While the verdict "shows the outrage of the American people in cases of brutal hate crimes," it also "sends a loud signal for the need of increased hate-crime legislation and prevention," says Hilary Shelton, Washington spokesman for the National Association for the Advancement of Colored People.

Civil rights advocates say the murder and verdict have served a part in reawakening Jasper residents to the racial hatred that brews quietly in their community.

"The fact is that east Texas is one of those places where a legacy of 300 years of apartheid has left it's heavy mark," says Mark Potok of the Southern Poverty Law Center, a hate-crime watchdog group in Montgomery, Ala. "Jasper and east Texas have benefited from this case in an odd way. An example: It took the murder of James Byrd to bring down the fence that separated whites and blacks in Jasper's cemetery."

As for the guilty verdict itself, legal experts say the jury decision had been expected. The circumstantial evidence was overwhelming, and the defense spent less than an hour presenting its case. The defense lawyer even acknowledged that his client, John William King, was a racist.

But blood evidence and a jailhouse letter, written by Mr. King to two accused accomplices, may have sealed King's fate. "We have made history and will die proudly remembered," King wrote in a letter that included inside information about the Byrd case, along with Nazi symbols.

Legal experts say the real work of the case will now begin, as defense lawyers try to build up mitigating circumstances to spare their client from Texas' oft-used death penalty. This process could take as long as three weeks, much more than the five days of the trial itself.
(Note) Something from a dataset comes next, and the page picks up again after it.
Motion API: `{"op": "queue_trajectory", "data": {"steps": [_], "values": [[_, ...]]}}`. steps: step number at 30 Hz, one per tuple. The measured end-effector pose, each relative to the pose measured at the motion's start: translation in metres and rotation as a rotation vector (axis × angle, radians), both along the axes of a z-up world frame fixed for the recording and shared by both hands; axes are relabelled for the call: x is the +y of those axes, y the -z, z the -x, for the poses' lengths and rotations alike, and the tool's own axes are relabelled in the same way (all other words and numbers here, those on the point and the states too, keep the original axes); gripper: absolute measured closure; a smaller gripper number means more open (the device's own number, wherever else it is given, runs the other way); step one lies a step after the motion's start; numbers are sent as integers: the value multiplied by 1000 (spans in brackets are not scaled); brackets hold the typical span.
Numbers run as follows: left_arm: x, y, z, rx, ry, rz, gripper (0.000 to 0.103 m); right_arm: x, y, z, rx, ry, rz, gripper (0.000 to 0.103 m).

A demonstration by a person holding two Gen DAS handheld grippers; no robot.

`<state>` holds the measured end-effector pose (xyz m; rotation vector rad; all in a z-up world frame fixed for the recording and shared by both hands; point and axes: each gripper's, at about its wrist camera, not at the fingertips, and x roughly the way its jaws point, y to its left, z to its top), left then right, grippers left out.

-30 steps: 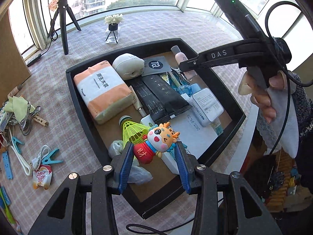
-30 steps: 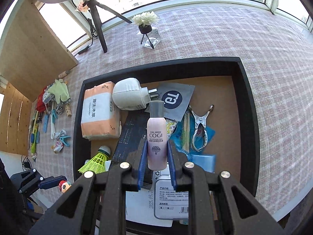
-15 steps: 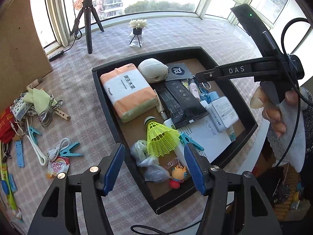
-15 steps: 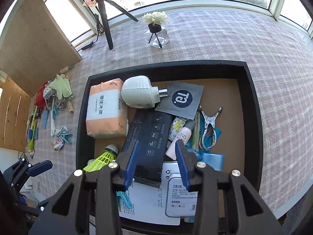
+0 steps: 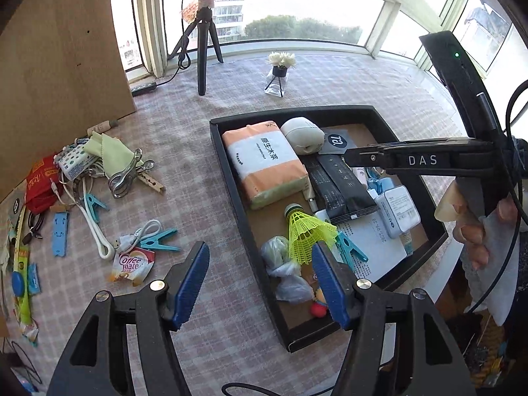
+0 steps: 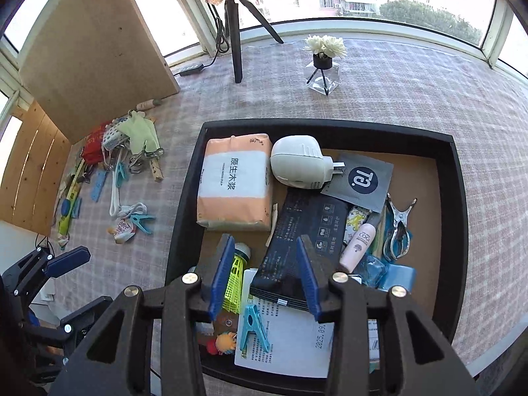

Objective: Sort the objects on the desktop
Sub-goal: 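Carry the doll keychain and COGI bottle into the tray while both grippers release, then move both open grippers back over the cluttered table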

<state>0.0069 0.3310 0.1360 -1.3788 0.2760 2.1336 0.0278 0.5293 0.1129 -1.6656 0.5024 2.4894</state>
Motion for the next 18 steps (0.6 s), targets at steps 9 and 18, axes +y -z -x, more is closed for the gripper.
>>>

If the defense's current strategy holds, attorneys are likely to argue that King's previous stint in a majority-black prison forced him to join a racist white group for protection. In his closing arguments, court-appointed defense attorney C. Haden "Sonny" Cribbs said that King suffered trauma while in prison. "I don't think there's any question this boy had something happen to him in the penitentiary," he said, foreshadowing what is expected to be a key point of his presentation during sentencing.
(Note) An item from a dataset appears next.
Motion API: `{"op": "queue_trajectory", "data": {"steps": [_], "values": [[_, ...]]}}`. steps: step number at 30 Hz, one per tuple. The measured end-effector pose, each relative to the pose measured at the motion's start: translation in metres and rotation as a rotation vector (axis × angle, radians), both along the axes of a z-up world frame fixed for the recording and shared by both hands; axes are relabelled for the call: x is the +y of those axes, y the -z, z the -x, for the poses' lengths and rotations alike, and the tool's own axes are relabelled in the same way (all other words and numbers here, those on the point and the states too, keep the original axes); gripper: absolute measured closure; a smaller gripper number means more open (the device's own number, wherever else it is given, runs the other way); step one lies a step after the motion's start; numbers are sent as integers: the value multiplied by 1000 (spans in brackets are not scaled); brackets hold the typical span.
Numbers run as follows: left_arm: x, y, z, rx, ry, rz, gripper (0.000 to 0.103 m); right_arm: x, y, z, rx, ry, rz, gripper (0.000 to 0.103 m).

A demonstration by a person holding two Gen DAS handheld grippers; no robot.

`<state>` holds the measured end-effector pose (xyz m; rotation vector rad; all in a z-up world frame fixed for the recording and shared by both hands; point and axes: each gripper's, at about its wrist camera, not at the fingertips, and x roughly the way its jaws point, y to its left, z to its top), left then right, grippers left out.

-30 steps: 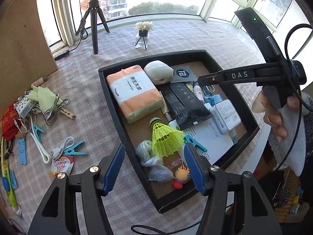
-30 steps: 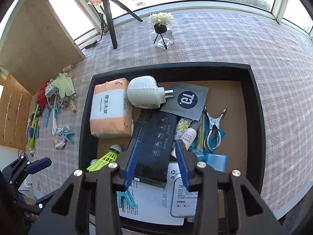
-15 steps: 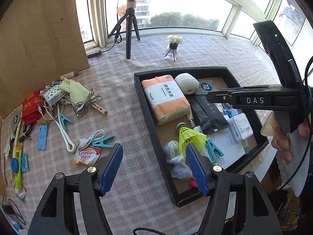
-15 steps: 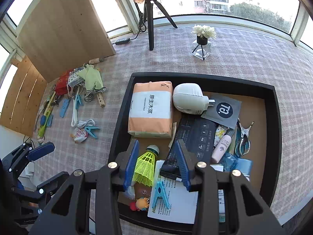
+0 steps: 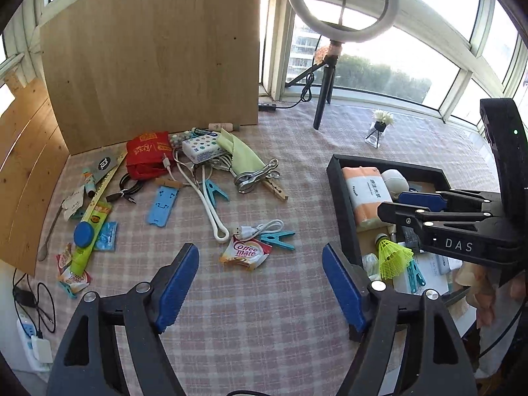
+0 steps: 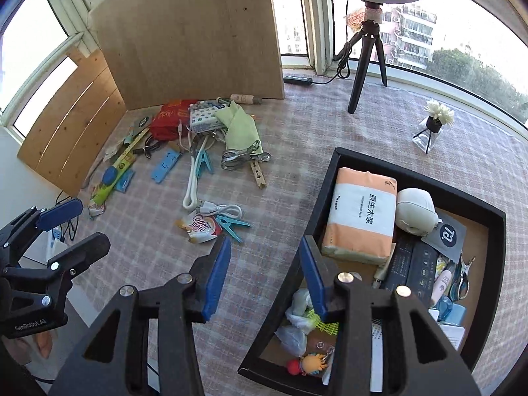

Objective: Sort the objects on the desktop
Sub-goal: 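Move both open grippers back over the cluttered table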

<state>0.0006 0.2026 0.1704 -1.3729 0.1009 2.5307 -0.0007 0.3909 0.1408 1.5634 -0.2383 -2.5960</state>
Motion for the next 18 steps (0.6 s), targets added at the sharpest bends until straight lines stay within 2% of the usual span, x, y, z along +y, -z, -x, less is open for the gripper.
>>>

"There's still a very important phase left," says Lynn Blais, a law professor at the University of Texas in Austin. "It's possible that a verdict can end in a life sentence if [King] puts on a credible case of mitigating circumstances."

To some law-enforcement officials, the Jasper case serves as a reminder that racial hate groups are alive and well.
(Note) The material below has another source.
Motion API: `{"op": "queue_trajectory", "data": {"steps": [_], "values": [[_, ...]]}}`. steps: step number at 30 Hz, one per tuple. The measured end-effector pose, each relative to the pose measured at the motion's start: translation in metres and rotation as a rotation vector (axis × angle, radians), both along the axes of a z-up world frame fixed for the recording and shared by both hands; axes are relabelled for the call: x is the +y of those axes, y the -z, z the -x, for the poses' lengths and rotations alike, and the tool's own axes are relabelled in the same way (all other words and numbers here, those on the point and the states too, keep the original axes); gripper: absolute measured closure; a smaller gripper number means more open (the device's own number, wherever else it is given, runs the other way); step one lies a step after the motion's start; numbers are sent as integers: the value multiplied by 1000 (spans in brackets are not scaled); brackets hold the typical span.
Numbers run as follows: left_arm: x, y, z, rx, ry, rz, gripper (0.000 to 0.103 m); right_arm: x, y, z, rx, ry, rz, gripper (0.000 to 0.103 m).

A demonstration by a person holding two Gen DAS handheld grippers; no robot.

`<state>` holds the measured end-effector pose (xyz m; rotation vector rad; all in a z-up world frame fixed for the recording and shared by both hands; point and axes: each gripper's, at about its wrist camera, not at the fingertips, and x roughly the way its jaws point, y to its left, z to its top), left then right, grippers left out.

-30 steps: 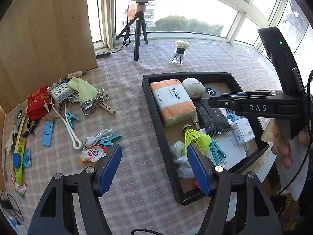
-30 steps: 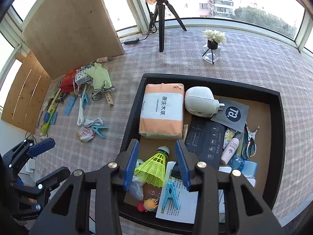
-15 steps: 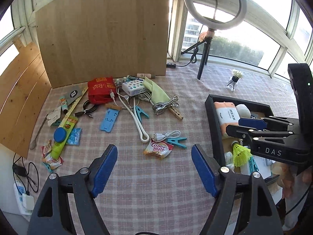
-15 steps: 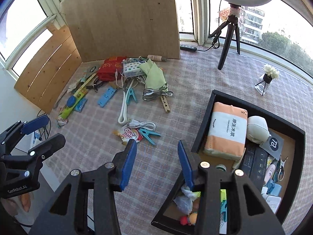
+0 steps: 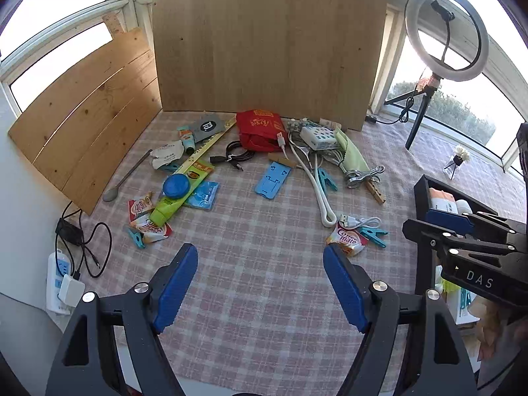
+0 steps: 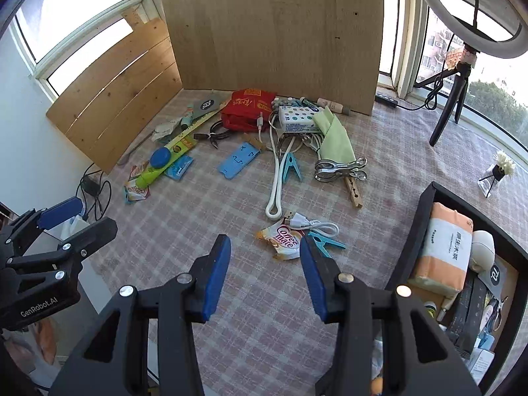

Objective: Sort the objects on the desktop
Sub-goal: 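Move both open grippers back over the cluttered table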

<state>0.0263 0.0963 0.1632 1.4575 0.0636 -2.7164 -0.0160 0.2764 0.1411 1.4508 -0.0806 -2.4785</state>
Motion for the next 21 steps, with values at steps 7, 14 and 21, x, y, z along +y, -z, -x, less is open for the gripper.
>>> {"op": "queue_trajectory", "data": {"steps": [7, 14, 21], "values": [[-21, -3, -13, 6, -64, 4, 26, -24, 1, -3, -9, -51, -9, 60], [-25, -3, -20, 3, -72, -11, 26, -34, -1, -9, -1, -69, -14, 60], [-22, -4, -22, 3, -71, -5, 26, -33, 1, -13, -3, -62, -20, 60]]}}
"You have had a low-grade race war since the end of the Civil War," says Bill Hale of the Texas Commission on Human Rights, a state agency, adding that the nation has some 500 race hate groups and as many as 100,000 card-carrying hate-group members. "The tactics and strategies have changed to a guerrilla war," he says, "and I don't anticipate an end of it in the near future."

OTHERS note that to truly restore racial peace in the economically challenged communities of east Texas, where well-paying oil jobs are just a memory, civil rights groups need to do more than hold rallies and protests. They need to listen, and fight back for the hearts and minds of citizens, white and black.

"The history of the Klan [and other hate groups], it was tied to a populist message: 'Who are we going to blame for our misery?' " says Jim Harrington, head of the nonprofit Texas Civil Rights Project in Austin. "Hate-crimes legislation isn't going to solve this," he adds. "This is a hearts and minds thing. Unless we commit ourselves to grander community approach, we're not going to achieve anything, no matter how many trials we win."